I agree and I do not want to get me or my friend hurt, I think I shouldn't bother with him.

Quote:
From what you say i think he meant for you to hear what he said to his girlfriend (your friend). He got plenty of other chances to kiss her anyway. His paranoia isn't really a problem since he will probably ditch you first anyway.
No he was definately telling me But I dont want to kiss him really...

Quote:
When it comes to any of my close friends and their relationships, I'd just back off. If any of their boyfriends would start fancying me(which has happened before), I'd do something to stop it right away. Your position is quite risky now. You could end up losing either. One of your statements made it seem as if this guy desperately needs a new girlfriend and O-M-G, he really said that only you could touch his lips. He put on quite a show for you. Lol. You're gonna have to use your own woman intuition if you think he's serious or if he's just playing with you. And you're gonna have to be honest to your friend. She is your "friend", right?
Your right I don't want to lose a friend.. but I dont know if he is serious or not, because he acts like he is really serious to me. I told my friend and she said she was on the verge of giving up with him anyway. I dont think I have woman intuition.. I always make the wrong choices, I dont understand boys..

Quote:
You need to ask yourself if this boy is worth souring your friendship with your friends. Also, has he changed his paranoid attitude or could you accept him being super paranoid about you?

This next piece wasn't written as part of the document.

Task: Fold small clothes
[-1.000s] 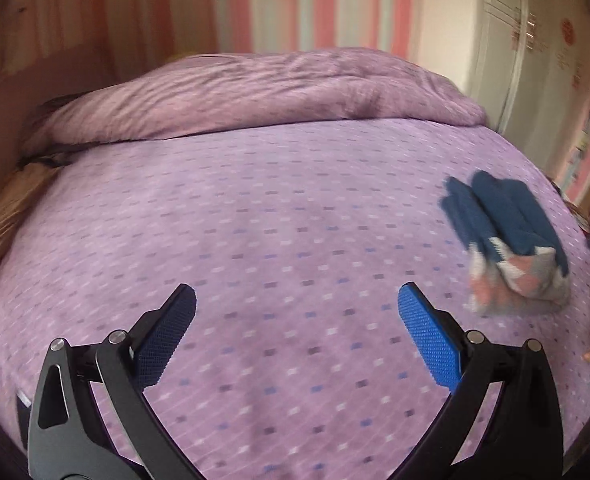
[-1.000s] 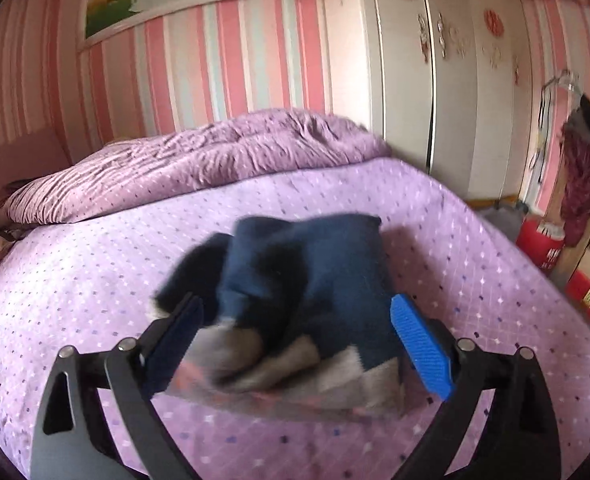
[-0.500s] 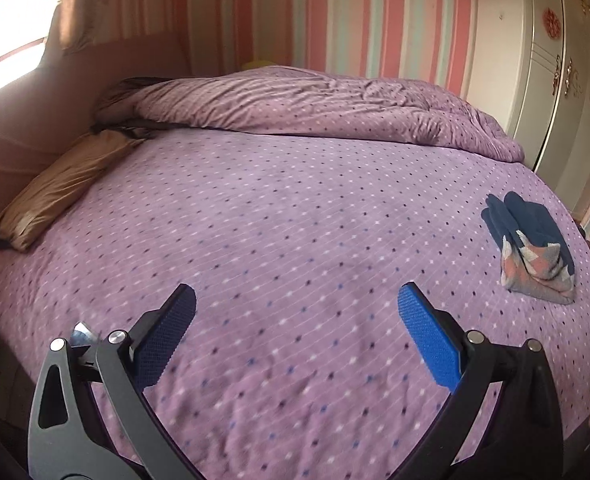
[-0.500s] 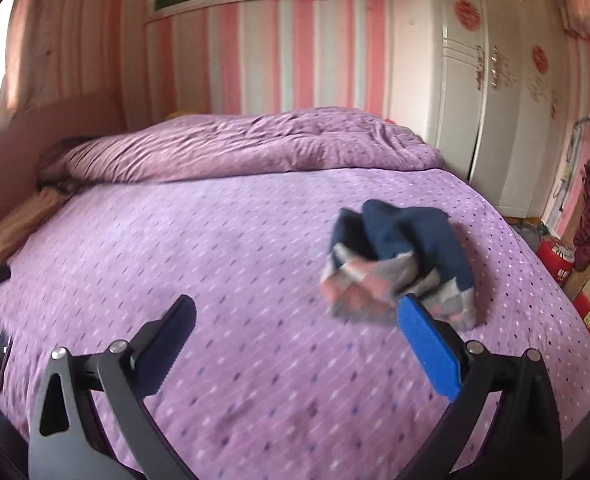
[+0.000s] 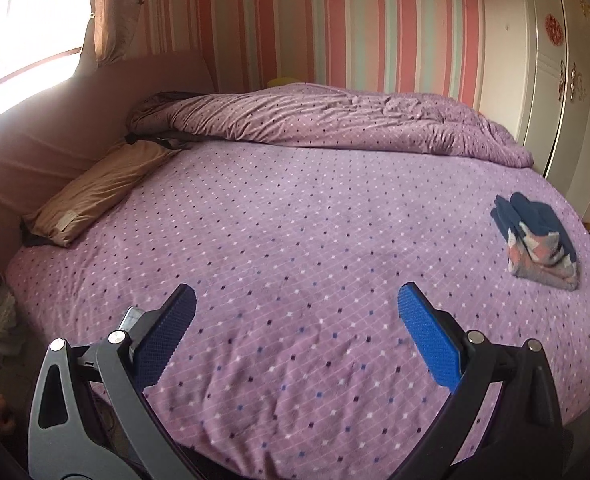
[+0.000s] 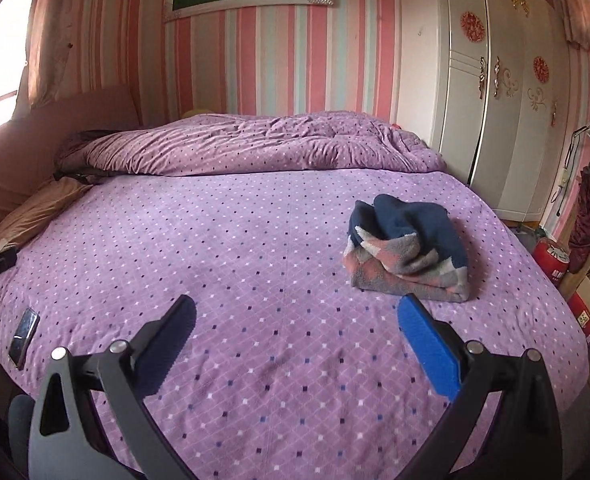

IMO, i dont think he's particularly trustworthy if you are looking for a serious relationship. He should have broke off with his gf before going after you. Sounds like he's hedging his bet with his current gf if you rejected him.
He is not worth it and he has definately changed his ways, since I talked to him previously I think he understands a lot more and has stopped being so paranoid. I know he should have broke up with my friend, I dont understand why he is doing this.

Thanks for all your replies you have helped imouto-chan very much!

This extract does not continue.